Причину смерти не знает никто никогда. Заснула, чтобы уже не проснуться. Вроде бы легкая, счастливая смерть, но трагизм и горечь этого ухода не дают покоя, и не потому, что всякая смерть – потеря.
…Не неволь уходить, разбираться во всем не неволь,
Потому что не жизнь, а другая какая-то боль
Приникает к тебе, и уже не слыхать,
как приходит весна,
Лишь вершины во тьме непрерывно шумят,
словно маятник сна.Иосиф Бродский
Балерины рано уходят со сцены, но ее не забыли. Увидев однажды, забыть ее было невозможно.
Максимову и Васильева обласкивала власть, они выезжали на гастроли, их противопоставляли "невозвращенцам" Барышникову и Нуриеву, но мы-то знаем цену этой "официальности": кто-кто, но уж они точно никогда не были советскими людьми. Как не были ими Пастернак, Софроницкий, Рихтер… Скольких убила эта власть, но все-таки бездарному режиму нужны были и живые таланты. Если не на службе в цирке, то, на худой конец, в зоопарке, где медведь остается медведем и не ездит на велосипеде пропаганды, но свобода его дикой звериной жизни ограничена несколькими квадратными метрами вольера. Кроме того, в вольере не спрячешься: такова доля артиста при любом режиме.

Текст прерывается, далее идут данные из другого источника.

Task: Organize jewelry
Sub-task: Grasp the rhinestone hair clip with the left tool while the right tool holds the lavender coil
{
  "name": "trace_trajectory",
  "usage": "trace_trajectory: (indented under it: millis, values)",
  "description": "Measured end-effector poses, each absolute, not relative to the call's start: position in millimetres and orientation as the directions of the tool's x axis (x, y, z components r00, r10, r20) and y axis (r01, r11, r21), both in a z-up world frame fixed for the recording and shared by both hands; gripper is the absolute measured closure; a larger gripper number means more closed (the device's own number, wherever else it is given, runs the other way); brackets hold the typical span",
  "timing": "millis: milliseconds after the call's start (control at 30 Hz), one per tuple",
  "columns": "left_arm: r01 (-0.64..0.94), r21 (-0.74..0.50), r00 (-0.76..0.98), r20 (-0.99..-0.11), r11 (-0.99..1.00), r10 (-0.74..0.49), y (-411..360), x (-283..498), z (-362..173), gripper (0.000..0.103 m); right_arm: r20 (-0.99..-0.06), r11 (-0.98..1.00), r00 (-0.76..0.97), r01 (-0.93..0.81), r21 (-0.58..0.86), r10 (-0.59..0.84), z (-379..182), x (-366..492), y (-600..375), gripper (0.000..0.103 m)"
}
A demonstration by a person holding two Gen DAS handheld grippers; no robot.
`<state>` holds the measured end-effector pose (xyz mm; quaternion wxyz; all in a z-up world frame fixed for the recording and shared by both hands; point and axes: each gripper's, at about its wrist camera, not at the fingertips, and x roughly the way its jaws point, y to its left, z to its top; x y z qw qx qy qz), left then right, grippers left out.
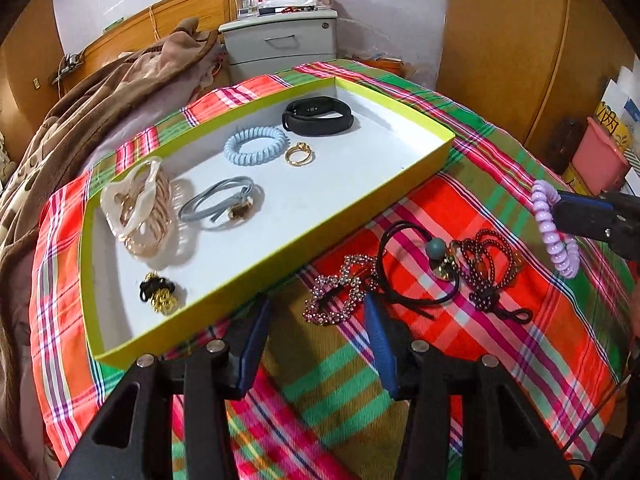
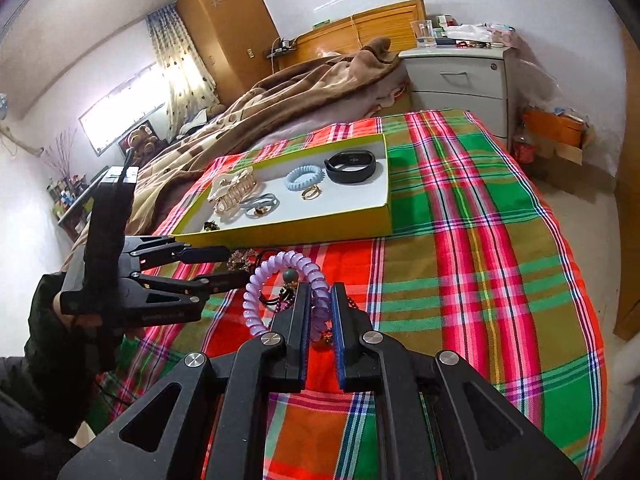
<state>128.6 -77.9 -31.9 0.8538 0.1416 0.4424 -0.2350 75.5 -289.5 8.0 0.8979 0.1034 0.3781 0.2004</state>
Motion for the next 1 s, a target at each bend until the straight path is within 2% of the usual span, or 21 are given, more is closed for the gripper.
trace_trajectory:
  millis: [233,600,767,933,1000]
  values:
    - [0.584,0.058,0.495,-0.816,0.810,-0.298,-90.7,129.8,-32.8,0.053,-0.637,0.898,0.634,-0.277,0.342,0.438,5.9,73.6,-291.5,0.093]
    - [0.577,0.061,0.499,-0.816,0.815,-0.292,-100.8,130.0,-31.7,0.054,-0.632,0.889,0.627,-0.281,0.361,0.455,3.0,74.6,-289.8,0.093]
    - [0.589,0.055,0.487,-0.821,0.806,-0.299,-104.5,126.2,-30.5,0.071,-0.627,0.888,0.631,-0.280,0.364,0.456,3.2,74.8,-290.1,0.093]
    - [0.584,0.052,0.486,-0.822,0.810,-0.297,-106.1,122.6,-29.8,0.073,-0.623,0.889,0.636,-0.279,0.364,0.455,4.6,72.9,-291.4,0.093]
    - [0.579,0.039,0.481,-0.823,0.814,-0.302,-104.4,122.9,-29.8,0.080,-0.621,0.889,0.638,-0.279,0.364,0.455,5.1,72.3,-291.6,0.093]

За газетными заголовками, за рукоплесканиями публики, за безупречной чистотой линии, за изяществом шага, за шутливым поворотом головы, за легкостью полета скрыта ежедневная мука. Не слово, не линия, прочерченная твоим карандашом (который все-таки не твоя рука, а ее продолжение), – все твое тело и все твое естество есть произведение искусства на сцене, а от тебя не остается живого места – в буквальном смысле слова. Жизнь балерины подобна судьбе андерсеновской Русалочки не только физически. Кому-то выпадает родиться без ног, а кому-то с таким талантом, который всю жизнь нести как крест – потому что это не только боль, а еще невозможность собственной жизни, невыбор ее.

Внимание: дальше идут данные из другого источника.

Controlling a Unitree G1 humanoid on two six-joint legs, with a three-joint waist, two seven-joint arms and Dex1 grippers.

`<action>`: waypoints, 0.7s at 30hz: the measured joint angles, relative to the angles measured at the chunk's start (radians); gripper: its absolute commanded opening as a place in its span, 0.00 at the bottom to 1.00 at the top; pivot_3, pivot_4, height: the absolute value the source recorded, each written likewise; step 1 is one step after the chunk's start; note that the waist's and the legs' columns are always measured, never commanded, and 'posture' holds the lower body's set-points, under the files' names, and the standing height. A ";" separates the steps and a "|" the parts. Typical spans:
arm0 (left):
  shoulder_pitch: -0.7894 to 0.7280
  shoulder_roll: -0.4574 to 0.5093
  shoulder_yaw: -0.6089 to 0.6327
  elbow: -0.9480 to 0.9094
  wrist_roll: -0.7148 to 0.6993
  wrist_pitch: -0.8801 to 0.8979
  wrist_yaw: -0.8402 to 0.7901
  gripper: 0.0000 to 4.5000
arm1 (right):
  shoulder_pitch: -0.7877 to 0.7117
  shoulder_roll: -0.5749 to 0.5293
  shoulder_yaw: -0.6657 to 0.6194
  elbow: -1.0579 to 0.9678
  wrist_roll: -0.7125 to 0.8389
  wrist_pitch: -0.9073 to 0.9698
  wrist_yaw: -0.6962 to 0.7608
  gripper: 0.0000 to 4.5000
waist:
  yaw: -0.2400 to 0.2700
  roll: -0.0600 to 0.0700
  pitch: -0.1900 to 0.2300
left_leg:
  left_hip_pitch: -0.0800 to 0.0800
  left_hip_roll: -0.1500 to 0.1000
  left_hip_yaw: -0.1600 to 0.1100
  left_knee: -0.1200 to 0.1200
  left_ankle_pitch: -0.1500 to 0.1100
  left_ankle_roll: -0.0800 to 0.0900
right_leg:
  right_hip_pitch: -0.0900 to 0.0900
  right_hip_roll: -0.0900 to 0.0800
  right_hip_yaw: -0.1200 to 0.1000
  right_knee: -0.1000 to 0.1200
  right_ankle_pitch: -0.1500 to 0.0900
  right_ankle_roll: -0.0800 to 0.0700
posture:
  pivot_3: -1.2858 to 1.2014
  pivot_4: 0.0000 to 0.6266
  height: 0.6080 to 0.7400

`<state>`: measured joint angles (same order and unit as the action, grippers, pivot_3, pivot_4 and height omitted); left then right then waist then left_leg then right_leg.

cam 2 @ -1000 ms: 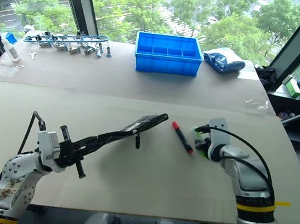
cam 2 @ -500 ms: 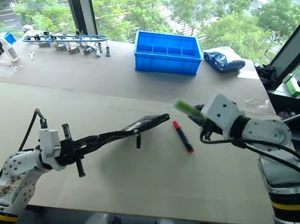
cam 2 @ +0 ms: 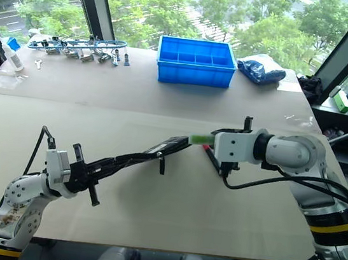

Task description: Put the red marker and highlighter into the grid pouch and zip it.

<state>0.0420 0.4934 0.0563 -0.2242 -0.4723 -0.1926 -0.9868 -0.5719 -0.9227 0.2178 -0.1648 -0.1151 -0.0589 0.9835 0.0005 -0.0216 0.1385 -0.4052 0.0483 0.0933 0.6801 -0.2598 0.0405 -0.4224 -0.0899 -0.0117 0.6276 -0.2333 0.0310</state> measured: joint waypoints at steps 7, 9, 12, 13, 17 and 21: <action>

Все смыкается. Особенно в точке схода (ухода). Как у Пастернака:
О, знал бы я, что так бывает,
Когда пускался на дебют,
Что строчки с кровью убивают,
Нахлынут горлом и убьют!От шуток с этой подоплекой
Я б отказался наотрез.
Начало было так далеко,
Так робок первый интерес.Но старость это Рим, который
Взамен турусов и колес
Не читки требует с актера,
А полной гибели всерьез.Когда строку диктует чувство,
Оно на сцену шлет раба,
И тут кончается искусство,
И дышат почва и судьба.
Катя и в свои семьдесят лет казалась хрупкой девочкой, пронзенной трагизмом, идущим из глубин ее существа. Человек такого масштаба – заложник своего дара, все его существо становится неразделимым голосом боли, радости и красоты. Талант, дар, направленный в обе стороны ("даром получили – даром давайте"), неизбежно таит в себе уязвимость. Это распахнутые миру глаза, руки-крылья, а мир этот (и внутренний, и тот, что снаружи) не может не ранить снова и снова.

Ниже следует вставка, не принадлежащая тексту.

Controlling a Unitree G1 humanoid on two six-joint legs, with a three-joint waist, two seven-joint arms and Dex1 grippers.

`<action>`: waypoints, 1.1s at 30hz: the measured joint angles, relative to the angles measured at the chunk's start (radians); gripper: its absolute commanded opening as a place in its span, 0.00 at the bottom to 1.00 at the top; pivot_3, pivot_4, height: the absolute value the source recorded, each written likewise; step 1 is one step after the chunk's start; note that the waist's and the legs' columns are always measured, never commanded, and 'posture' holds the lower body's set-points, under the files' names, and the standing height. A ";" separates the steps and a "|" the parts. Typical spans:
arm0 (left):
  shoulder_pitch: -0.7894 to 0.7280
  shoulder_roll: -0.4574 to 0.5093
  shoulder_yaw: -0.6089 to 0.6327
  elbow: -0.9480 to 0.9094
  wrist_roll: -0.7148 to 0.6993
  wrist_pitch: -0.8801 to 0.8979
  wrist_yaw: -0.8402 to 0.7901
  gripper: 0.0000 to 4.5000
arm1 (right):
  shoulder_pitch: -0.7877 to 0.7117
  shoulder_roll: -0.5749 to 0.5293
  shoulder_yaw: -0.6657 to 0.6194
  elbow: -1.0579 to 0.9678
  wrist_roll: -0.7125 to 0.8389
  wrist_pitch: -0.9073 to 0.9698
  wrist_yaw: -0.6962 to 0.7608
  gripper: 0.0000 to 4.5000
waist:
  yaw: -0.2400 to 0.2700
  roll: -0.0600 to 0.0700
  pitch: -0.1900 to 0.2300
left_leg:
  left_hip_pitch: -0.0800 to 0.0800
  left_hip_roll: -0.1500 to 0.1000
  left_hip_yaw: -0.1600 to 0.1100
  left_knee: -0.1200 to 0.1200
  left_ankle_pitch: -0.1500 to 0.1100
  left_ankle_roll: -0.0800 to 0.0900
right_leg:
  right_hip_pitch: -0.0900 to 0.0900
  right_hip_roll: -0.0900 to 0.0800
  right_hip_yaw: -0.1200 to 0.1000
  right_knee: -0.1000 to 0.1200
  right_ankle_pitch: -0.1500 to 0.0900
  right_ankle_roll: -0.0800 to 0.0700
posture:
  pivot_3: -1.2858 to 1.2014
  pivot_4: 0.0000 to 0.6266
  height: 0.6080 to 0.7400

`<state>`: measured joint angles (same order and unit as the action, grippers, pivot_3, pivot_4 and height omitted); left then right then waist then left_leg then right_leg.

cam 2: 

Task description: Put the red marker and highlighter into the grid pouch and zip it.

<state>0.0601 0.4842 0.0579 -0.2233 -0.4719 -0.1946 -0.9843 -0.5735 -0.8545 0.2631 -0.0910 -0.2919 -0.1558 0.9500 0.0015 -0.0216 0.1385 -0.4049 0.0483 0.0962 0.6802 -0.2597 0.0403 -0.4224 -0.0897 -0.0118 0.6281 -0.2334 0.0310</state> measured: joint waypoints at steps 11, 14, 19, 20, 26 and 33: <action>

"Удел величия – страдание – страдание от внешнего мира и страдание внутреннее, от самого себя. Так было, так есть и так будет. Почему это так – вполне ясно: это отставание по фазе: общества от величия и себя самого от собственного величия. Ясно, свет устроен так, что давать миру можно не иначе, как расплачиваясь за это страданиями и гонениями. Чем бескорыстнее дар, тем жестче гонения и тем суровее страдания. Таков закон жизни, основная аксиома ее. Внутренне сознаешь его непреложность и всеобщность, но при столкновении с действительностью в каждом частном случае бываешь поражен как чем-то неожиданным и новым. И при этом знаешь, что не прав в своем желании отвергнуть этот закон и поставить на его место безмятежное чаяние человека, несущего дар человечеству, дар, который не оплатить ни памятниками, ни хвалебными речами после смерти, ни почестями или деньгами при жизни. "За свой же дар величию приходится, наоборот, расплачиваться своей кровью", – писал отец Павел Флоренский в одном из писем.
Тарантелла из балета "Анюта" по рассказу Чехова "Анна на шее". Не просто чудесный балет, не только гениальный рассказ Чехова, в котором сплетаются драматическая история и мир маленьких людей: пронзительный рассказ о судьбе очаровательной юной женщины, окруженной восхищением (и даже как будто любовью) и при этом предельно одинокой; свободно порхающей и при этом безысходно запертой. Достаточно посмотреть на ее улыбку, которой она одаривает без разбора и зрителя, и то сходящуюся, то расходящуюся толпу, которая ни на секунду не выпускает ее из своего замкнутого круга. Имеющие глаза не могут не видеть. Замкнутый круг, начищенный паркет зала. Летящие банкноты. Летящая фигура. Сияющая улыбка. Красное платье. Не метафора. И не драма даже. Трагедия. Пронзительная пластика вечно раненой души. Этого не разделишь, это можно только отдать.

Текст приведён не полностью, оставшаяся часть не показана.